> _EXERCISE REQUIREMENTS_: Look through the material below. Return exactly the lines from the one with "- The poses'" through the one with "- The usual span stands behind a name", both included.

BEGIN AVAILABLE DATA

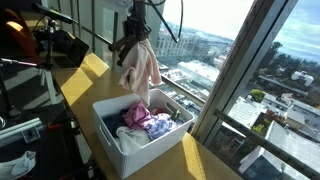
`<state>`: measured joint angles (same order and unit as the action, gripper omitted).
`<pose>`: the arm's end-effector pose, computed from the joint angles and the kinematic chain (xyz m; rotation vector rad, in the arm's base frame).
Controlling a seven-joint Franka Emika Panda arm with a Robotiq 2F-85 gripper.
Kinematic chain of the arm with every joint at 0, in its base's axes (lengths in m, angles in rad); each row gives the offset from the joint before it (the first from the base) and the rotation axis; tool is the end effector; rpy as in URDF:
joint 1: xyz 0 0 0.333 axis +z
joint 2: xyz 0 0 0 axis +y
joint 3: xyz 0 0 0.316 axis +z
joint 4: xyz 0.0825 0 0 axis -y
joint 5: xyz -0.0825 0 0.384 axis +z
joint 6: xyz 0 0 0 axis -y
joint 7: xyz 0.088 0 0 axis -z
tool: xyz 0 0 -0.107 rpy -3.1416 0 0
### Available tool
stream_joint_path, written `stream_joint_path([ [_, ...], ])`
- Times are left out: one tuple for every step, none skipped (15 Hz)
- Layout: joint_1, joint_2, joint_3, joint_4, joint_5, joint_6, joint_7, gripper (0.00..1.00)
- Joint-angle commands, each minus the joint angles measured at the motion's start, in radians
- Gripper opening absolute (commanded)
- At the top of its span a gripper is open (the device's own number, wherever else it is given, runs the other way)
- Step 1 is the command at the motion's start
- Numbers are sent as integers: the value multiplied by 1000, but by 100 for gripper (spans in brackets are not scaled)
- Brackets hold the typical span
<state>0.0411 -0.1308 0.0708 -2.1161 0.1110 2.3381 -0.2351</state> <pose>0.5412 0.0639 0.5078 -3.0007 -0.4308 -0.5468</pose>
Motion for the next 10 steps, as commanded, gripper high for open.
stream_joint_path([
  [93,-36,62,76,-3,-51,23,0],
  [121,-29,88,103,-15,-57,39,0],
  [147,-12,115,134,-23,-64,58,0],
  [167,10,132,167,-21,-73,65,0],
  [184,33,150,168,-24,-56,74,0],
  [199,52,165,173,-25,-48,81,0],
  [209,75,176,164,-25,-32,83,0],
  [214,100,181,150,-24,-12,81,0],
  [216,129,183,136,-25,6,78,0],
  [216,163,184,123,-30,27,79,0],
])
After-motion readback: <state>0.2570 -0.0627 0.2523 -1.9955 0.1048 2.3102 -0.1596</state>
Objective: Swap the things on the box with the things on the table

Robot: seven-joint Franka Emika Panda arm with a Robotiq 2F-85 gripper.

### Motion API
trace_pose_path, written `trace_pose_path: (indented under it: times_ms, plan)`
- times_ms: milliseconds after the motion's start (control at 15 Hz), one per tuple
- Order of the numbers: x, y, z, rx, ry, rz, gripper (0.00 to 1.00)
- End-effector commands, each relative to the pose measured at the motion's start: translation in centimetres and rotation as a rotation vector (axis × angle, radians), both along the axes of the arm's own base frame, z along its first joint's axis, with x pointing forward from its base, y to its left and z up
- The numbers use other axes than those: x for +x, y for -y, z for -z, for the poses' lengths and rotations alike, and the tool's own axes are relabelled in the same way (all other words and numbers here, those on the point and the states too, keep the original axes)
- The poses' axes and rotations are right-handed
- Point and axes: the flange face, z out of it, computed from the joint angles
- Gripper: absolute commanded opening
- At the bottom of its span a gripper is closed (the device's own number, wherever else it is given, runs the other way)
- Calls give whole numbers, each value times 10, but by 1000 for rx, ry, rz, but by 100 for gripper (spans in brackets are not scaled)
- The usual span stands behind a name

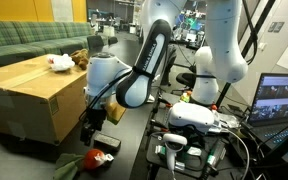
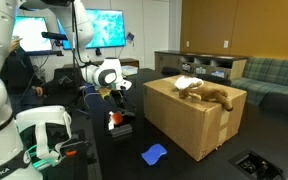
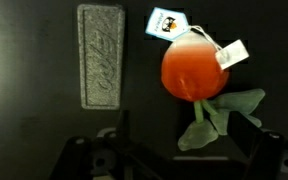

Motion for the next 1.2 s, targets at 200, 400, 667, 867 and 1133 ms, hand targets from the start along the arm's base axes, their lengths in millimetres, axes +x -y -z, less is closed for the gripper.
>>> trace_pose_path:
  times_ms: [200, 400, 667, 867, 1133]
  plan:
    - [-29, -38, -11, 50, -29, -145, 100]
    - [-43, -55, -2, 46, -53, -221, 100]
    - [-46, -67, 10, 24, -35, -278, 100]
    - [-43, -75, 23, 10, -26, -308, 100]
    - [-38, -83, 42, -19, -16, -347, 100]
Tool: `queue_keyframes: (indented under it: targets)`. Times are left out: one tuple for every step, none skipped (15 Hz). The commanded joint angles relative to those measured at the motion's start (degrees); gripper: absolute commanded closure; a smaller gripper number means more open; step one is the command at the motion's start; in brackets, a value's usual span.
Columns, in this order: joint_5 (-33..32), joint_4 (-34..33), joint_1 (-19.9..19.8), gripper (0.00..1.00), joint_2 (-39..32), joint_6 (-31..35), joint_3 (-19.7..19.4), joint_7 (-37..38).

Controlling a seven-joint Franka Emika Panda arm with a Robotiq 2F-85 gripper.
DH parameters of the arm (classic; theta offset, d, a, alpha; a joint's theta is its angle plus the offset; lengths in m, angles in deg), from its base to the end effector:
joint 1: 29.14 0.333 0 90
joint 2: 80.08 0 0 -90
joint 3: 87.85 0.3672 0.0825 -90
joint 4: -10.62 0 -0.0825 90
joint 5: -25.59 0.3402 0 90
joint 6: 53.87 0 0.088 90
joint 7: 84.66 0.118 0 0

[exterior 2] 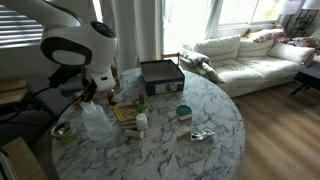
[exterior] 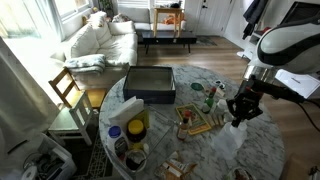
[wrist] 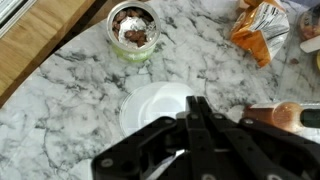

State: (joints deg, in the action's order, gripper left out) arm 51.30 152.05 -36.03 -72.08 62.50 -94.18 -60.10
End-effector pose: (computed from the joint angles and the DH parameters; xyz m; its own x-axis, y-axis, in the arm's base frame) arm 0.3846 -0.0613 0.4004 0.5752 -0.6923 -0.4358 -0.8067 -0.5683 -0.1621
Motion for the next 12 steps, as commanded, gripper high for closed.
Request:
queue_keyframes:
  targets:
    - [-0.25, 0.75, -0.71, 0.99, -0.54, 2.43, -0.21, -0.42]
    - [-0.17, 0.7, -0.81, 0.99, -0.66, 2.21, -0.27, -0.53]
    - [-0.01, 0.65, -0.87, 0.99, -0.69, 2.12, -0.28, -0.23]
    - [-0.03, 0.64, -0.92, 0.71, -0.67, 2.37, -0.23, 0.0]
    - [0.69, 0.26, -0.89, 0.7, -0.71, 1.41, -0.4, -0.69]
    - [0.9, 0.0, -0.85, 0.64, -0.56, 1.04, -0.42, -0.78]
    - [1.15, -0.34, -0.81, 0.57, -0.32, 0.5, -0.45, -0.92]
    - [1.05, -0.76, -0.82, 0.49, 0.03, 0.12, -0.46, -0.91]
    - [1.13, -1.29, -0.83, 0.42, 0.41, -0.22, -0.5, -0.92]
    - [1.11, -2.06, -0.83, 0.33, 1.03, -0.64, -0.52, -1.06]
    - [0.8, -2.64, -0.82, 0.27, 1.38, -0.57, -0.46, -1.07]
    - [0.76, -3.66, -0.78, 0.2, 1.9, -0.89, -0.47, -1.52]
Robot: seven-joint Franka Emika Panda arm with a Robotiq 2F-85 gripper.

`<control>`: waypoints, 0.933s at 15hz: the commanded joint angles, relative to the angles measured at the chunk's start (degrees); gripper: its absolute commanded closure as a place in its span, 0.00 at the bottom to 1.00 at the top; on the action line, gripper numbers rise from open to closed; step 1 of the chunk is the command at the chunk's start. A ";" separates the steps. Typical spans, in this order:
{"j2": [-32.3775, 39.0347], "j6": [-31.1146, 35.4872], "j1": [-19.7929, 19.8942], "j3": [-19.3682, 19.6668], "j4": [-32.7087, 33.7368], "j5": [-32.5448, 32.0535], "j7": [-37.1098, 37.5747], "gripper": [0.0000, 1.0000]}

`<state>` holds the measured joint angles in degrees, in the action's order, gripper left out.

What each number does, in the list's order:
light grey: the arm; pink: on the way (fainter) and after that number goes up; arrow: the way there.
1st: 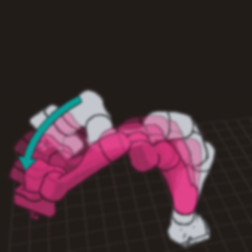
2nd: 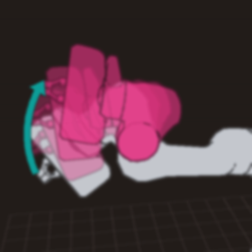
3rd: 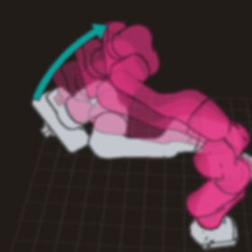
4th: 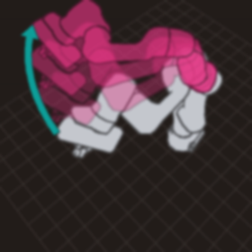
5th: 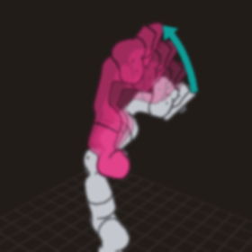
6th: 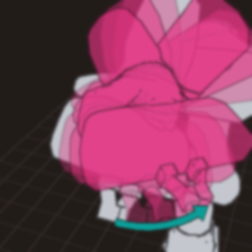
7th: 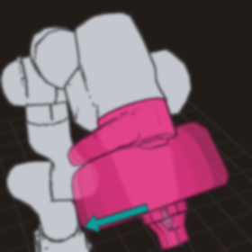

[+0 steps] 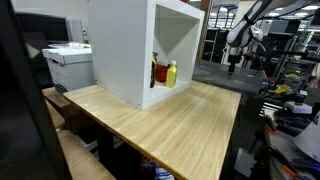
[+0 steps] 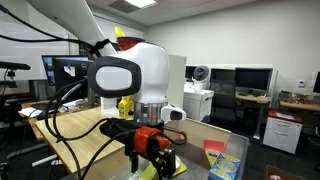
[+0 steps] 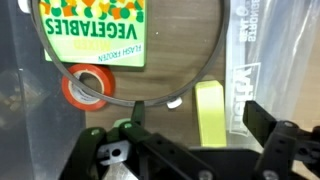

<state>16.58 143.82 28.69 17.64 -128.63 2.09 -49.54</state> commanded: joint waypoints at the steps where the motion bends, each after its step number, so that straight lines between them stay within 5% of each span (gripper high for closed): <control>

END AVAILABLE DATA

> _RESPONSE FOR THIS EXERCISE_:
- The poses' axes and rotations are right-handed
- Point and axes: the flange face, z out of it, computed from the joint angles
- Gripper: absolute commanded opening
- At the bottom of its span a gripper is closed (the device's own number, wherever else it is given, runs the other way)
- Calls give whole numbers, each value times 10, but by 1000 for rx, ry, rz, but by 100 for gripper (spans in brackets are not scaled)
- The usual span stands behind a name

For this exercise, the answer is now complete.